Refugees decided to strike together, in all Polish Detention Centres, wishing that their voice will not be ignored nor quenched by the centres’ authorities.

In August 2008, 21 Georgians in Biala Podlaska protested against lenghty procedures. In 2010, 37 refugees from the Immigration Detention Centre in Przemysl took a hunger strike demanding improvement in conditions within the centres as well as access to healthcare. In December 2009, a group of 200 Chechens and Georgians took a train to Strasbourg, home of the European Commission and the European Parliament. They wanted to protest against UE refugee policy. Banners they hung in the train’s windows indicated that the refugees were running away from “harassment”, they demand “help” and recognition that “we are human beings”. However, they were stopped on a Polish-German border. Apart from these instances, individual strikes
happen ceaselessly in the Polish immigration detention centres. They are left unsaid and they are brutally quenched by the centres’ guards.

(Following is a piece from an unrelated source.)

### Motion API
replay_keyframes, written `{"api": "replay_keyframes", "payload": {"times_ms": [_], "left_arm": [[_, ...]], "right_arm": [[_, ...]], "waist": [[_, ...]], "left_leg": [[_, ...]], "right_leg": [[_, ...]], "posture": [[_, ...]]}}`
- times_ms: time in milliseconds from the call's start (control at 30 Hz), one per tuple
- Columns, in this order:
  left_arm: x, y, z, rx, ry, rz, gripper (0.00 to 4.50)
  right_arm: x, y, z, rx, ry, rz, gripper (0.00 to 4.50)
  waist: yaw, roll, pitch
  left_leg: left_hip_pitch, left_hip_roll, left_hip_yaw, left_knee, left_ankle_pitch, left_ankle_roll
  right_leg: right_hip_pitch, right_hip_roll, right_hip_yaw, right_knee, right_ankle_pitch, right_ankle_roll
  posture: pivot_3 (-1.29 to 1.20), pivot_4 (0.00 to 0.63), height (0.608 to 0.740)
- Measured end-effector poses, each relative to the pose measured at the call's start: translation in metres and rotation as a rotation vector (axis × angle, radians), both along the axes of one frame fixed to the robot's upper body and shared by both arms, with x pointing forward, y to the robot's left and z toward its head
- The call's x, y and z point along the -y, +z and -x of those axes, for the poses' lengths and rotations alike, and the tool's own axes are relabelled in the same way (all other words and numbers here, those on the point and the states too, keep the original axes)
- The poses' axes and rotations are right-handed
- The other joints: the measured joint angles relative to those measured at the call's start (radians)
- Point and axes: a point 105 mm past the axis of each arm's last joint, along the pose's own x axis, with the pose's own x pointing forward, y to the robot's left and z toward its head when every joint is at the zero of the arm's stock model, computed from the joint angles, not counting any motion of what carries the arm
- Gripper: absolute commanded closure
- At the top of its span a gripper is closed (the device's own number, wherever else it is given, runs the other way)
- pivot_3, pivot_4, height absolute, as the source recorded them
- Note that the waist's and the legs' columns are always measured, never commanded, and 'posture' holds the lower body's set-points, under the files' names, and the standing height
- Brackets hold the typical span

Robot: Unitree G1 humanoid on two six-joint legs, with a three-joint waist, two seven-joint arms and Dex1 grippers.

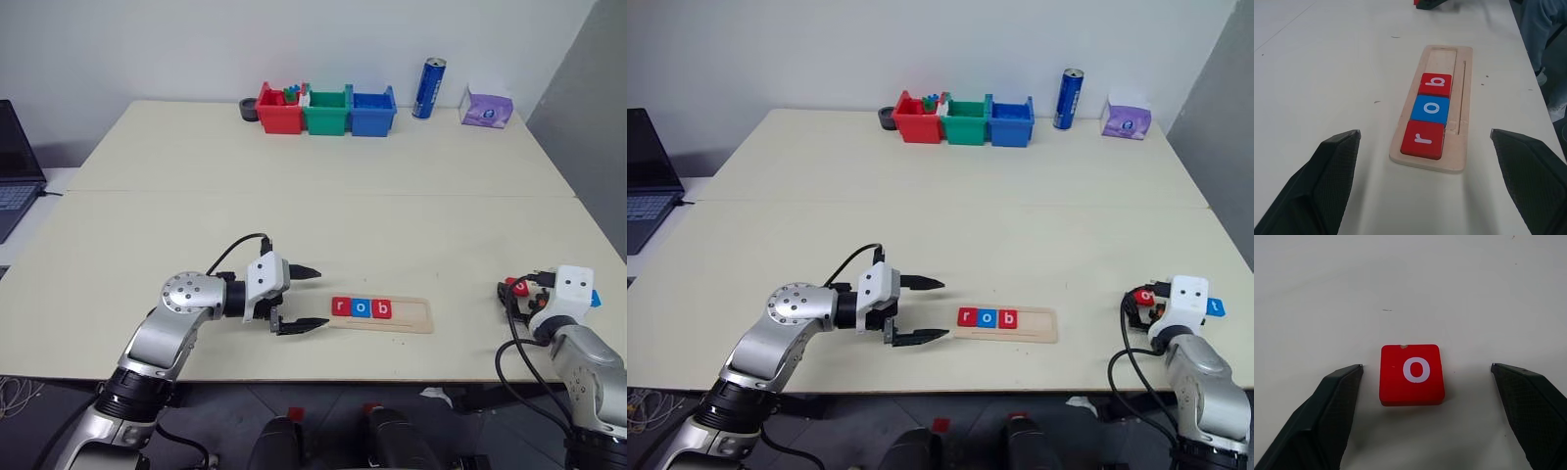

When detainees decided to protest in a form of a hunger strike across Polish Immigration Detention Centres, they passed their demands to be announced, as they follow:

“We demand:

Right to information, in a language we comprehend and in a clear form, on actions being taken and decisions being made, throughout our detenention in a centre, including information on a possibility of appealing to lift a person’s detention in the centre. It is our right according to Articles 89b and 89c of the Foreigners Protection Act.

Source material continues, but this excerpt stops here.